Ein nichtswürdiger Mensch gräbt Unheilsgruben, und auf seinen Lippen ist’s wie brennendes Feuer. –
28 Een wispelturig mens stuurt op ruzie aan, Een lastertong brengt onenigheid tussen vrienden.
Ein ränkesüchtiger Mensch richtet Unfrieden an, und ein Ohrenbläser entzweit vertraute Freunde. –
29 Een booswicht tracht zijn naaste te verleiden, En hem te brengen op een weg, die niet deugt.
Ein gewalttätiger Mensch beschwatzt seinen Genossen und führt ihn auf einen unheilvollen Weg. –
30 Wie zijn ogen toeknijpt, is iets vals van plan; Wie zijn lippen opeenperst, heeft het kwaad al gedaan.
Wer seine Augen zukneift, will Arglist ersinnen; wer seine Lippen zusammenpreßt, hat Bosheit vollbracht. –
31 Het grijze haar is een heerlijke kroon, Die op het pad der deugd wordt verkregen.
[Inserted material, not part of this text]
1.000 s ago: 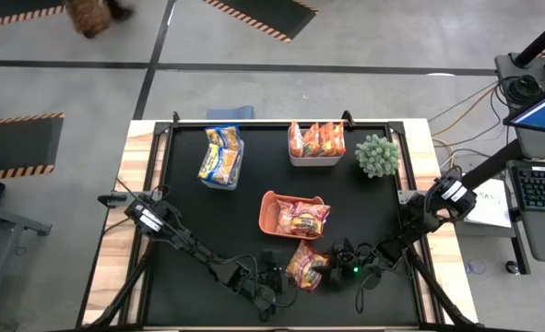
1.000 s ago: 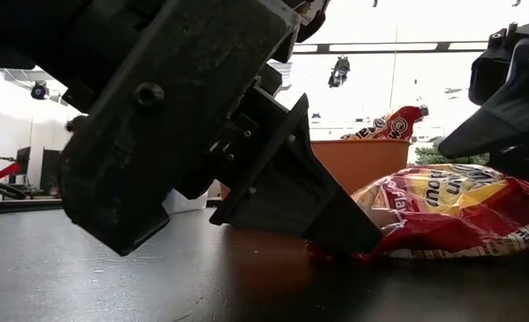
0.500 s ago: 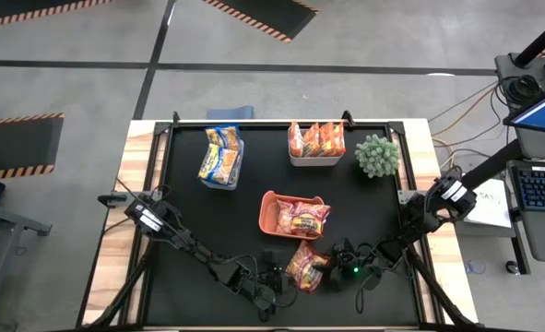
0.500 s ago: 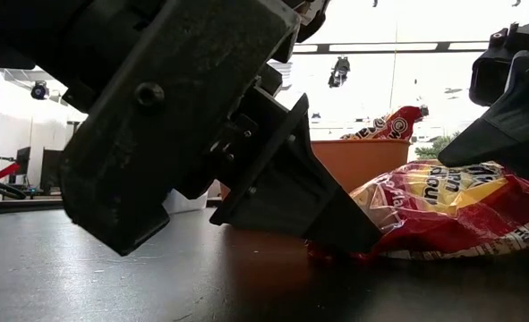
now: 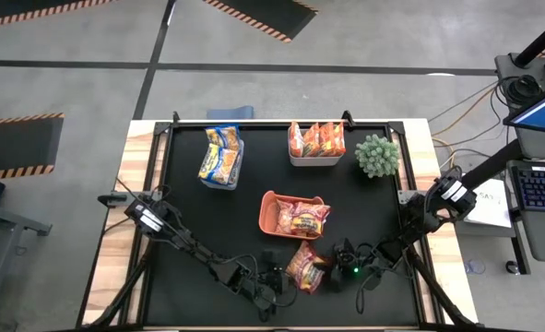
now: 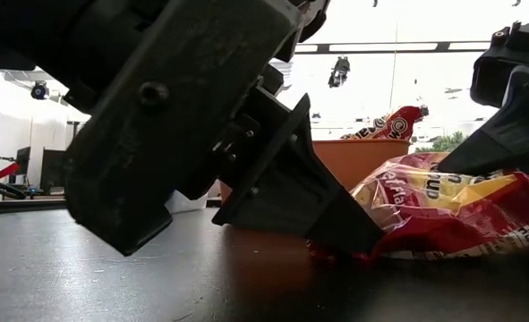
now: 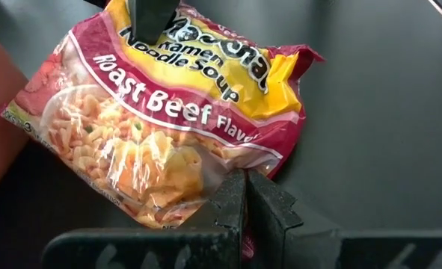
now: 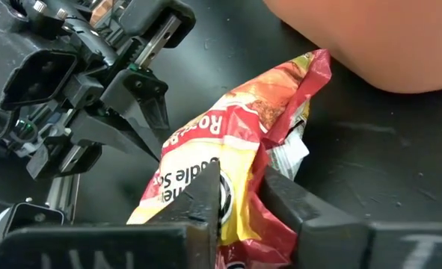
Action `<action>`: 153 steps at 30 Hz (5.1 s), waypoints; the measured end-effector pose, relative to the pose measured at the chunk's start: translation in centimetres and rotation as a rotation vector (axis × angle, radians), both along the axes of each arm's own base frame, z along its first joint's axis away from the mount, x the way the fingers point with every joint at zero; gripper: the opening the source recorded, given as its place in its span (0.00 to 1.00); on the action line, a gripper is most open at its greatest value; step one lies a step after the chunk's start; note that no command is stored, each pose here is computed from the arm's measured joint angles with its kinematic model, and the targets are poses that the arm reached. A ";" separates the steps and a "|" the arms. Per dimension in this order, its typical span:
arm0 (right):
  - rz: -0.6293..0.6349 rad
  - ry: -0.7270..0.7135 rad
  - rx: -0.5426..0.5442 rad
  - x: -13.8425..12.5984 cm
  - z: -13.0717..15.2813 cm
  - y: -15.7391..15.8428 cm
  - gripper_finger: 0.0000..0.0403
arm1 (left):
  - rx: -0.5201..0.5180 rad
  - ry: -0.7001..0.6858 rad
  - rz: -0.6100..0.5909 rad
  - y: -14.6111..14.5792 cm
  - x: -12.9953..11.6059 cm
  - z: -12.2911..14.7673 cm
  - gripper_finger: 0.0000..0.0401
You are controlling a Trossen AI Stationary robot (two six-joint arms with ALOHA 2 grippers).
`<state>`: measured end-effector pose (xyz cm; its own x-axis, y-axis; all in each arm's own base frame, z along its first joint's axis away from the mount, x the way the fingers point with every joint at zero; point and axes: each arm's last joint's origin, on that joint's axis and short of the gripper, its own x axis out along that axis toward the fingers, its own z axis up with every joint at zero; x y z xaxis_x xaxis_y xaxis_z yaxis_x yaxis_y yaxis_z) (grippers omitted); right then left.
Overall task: Sort Maruchan noodles
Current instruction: Put the red noodle packet into the orange bin, then return to Home Position
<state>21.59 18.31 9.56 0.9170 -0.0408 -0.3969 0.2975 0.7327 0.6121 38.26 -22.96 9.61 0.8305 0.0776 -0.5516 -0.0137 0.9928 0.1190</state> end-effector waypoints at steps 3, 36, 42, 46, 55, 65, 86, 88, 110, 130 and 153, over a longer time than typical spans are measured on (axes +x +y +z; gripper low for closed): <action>0.005 0.000 -0.011 0.0 0.0 0.0 0.14 | 0.004 -0.015 -0.014 -0.1 0.1 0.1 0.00; 0.096 -0.079 -0.091 0.9 2.2 2.1 0.02 | 0.099 -0.004 -0.061 -2.6 -4.1 6.5 0.00; 0.128 -0.128 -0.140 1.9 3.8 3.2 0.02 | 0.232 -0.107 -0.019 -4.0 -6.4 9.6 0.00; 0.107 -0.177 -0.203 2.7 5.5 3.8 0.02 | 0.303 -0.152 0.029 -4.2 -7.1 10.5 0.00; -0.126 -0.251 -0.416 4.4 9.8 3.1 0.02 | 0.422 -0.152 0.055 -3.4 -6.7 10.9 0.00; -0.385 -0.087 -0.606 7.9 10.9 -2.2 0.02 | 0.512 -0.140 0.068 -2.1 -7.3 13.1 0.00; -0.562 0.011 -0.644 11.8 8.4 -4.6 0.02 | 0.528 -0.131 0.328 5.8 -9.3 14.7 0.00; -0.567 0.009 -0.642 12.3 8.1 -4.4 0.02 | 0.516 -0.141 0.352 6.4 -10.0 15.0 0.00; -0.509 0.111 -0.759 14.9 7.9 -3.1 0.13 | 0.461 -0.145 0.386 7.1 -10.6 13.5 0.00; -0.428 0.119 -0.843 14.8 9.3 -1.2 0.34 | 0.464 -0.037 0.429 9.9 -8.0 10.5 0.00; 0.001 0.239 -0.957 6.6 13.7 -0.3 0.10 | 0.403 0.081 0.081 8.1 -8.4 10.2 0.00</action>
<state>28.19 18.06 23.27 0.8171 -0.4407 -0.3716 0.3352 0.8877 -0.3157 29.86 -14.88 19.79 0.7683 0.3639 -0.5266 -0.0646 0.8626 0.5017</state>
Graues Haar ist eine Ehrenkrone; auf dem Wege der Gerechtigkeit wird sie erlangt. –
32 Een lankmoedig man is meer waard dan een krachtmens; Wie zichzelf beheerst, staat hoger, dan wie een stad bedwingt.
Besser ein Langmütiger als ein Kriegsheld, und besser einer, der sich selbst beherrscht, als ein Städteeroberer. –
33 Wel wordt het lot in de schoot geworpen Maar wat het uitwijst, komt van Jahweh.
Im Bausch (des Gewandes) wirft man das Los, aber alle seine Entscheidung kommt vom HERRN.